Стоя на могиле чёрного пса, как раз напротив отверстия, оставленного для окна — домики возводили второпях и окна ещё не вставили, — я мог беспрепятственно обозревать всё, что происходило внутри. Газовый фонарь заливал помещение белым как снег светом, а снаружи было темно, хоть глаз выколи. Ну совсем как в популярном в то время высказывании о классовой борьбе: «Враги на свету, а мы во тьме. Как хочешь, так и смотри, только мы их видим, а они нас — нет». Цзиньлун то и дело листал захватанные страницы руководства по эксплуатации и, нахмурившись, делал карандашом заметки между строк старой газеты. Хун Тайюэ вынул сигарету, прикурил, затянулся и вставил в рот Цзиньлуну. Секретарь Хун уважал знания и умения — один из редких в те годы толковых кадровых работников. Сёстры Хуан то и дело вытирали Цзиньлуну платочками пот со лба. Ты равнодушно взирал, как вытирает пот Хэцзо, но стоило это сделать Хучжу, у тебя всё лицо перекашивалось от ревности. Ты один из тех, кто переоценивает свои силы, но смело претворяет в жизнь дерзновенные мечты. Это подтвердили и дальнейшие события. Синее родимое пятно на лице не только не лишало тебя успеха у женщин, наоборот, притягивало их. Потом, в девяностые, в уездном центре народ распевал такую песенку:
Синелик как дух-губитель А в любви — сам небожитель. Бросил сына он с женой И в Чанъань [167] сбежал с другой.Только не думай, что подтруниваю, я к тебе со всем уважением. Чтобы такая величина, как замначальника уезда, позволил себе, ни с кем не попрощавшись, сбежать с любимым человеком и зарабатывать на жизнь своим трудом — да ты один такой на всю Поднебесную!
167
Чанъань— древняя столица Китая, ныне Сиань.
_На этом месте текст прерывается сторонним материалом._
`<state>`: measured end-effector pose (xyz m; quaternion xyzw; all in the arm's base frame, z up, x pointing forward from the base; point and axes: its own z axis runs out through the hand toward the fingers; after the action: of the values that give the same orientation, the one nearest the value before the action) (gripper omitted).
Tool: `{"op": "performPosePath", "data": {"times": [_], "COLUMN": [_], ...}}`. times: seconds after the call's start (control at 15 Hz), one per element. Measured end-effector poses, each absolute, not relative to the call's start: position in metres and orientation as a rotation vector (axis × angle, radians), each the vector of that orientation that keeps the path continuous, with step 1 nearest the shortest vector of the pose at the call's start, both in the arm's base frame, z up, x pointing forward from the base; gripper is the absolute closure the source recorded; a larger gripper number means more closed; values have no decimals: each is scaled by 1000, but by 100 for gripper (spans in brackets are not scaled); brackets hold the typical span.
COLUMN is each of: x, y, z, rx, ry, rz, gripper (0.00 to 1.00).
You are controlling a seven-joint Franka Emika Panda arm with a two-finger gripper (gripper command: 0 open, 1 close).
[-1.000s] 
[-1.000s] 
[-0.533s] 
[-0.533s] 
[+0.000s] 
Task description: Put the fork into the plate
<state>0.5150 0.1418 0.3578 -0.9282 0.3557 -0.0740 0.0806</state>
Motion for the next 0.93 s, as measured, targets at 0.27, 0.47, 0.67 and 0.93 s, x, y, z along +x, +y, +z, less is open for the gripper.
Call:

Но довольно пустой болтовни. Оборудование установили, проверили: ток даёт. И Цзиньлун стал вторым по влиянию человеком в деревне. Ты относишься к сводному брату с глубоким предубеждением, но ведь многим ему обязан. Не будь его, разве стал бы ты звеньевым животноводов? Разве так подфартило бы тебе, чтобы на следующий год осенью пойти на хлопкообрабатывающую фабрику работать по контракту? И сделал бы ты, не имея этого опыта, карьеру чиновника? В том, что ты опустился до сегодняшнего состояния, винить некого — только себя самого, раз ты греховоднику своему не хозяин. Эх, и зачем я всё это говорю? Пусть Мо Янь об этом в своих рассказах пишет.
Совещание шло своим порядком, без сучка и без задоринки. Закончив рассказывать о передовом опыте, Цзиньлун предоставил слово для заключительной речи начальнику производственного отдела, тому, что в старой армейской форме. Молодцевато подойдя к столу, начальник начал речь стоя, экспромтом, без бумажки, говорил талантливо и с душой. Кто-то похожий на его секретаря, согнувшись, подбежал от президиума и стал выпрямлять микрофон, чтобы поднять повыше, но до рта начальника тот всё равно не доставал. Но секретарь был парень не промах: принёс табуретку, поставил на стол, а на неё водрузил микрофон. Десять лет спустя этого сметливого парня повысили до завканцелярией уездного ревкома — вот и прямая связь с тем случаем. Через секунду голос производственника с лужёной армейской глоткой уже раскатывался по всей округе!
— Каждая свинья — это снаряд, выпущенный по реакционному оплоту империалистов, ревизионистов и контрреволюционеров!.. — гремел начальник, потрясая кулаком. То, как он надрывался и жестикулировал, напомнило мне, многоопытному хряку, кадр из одного знаменитого фильма.
«А что если действительно зарядят в пушку и выстрелят, — пришла мысль, — какие, интересно, чувства испытываешь в воздухе — головокружение или лёгкий трепет? И если посреди реакционного оплота империалистов, ревизионистов и контрреволюционеров вдруг грохнется свинья, не помрут ли эти мерзавцы от смеха?»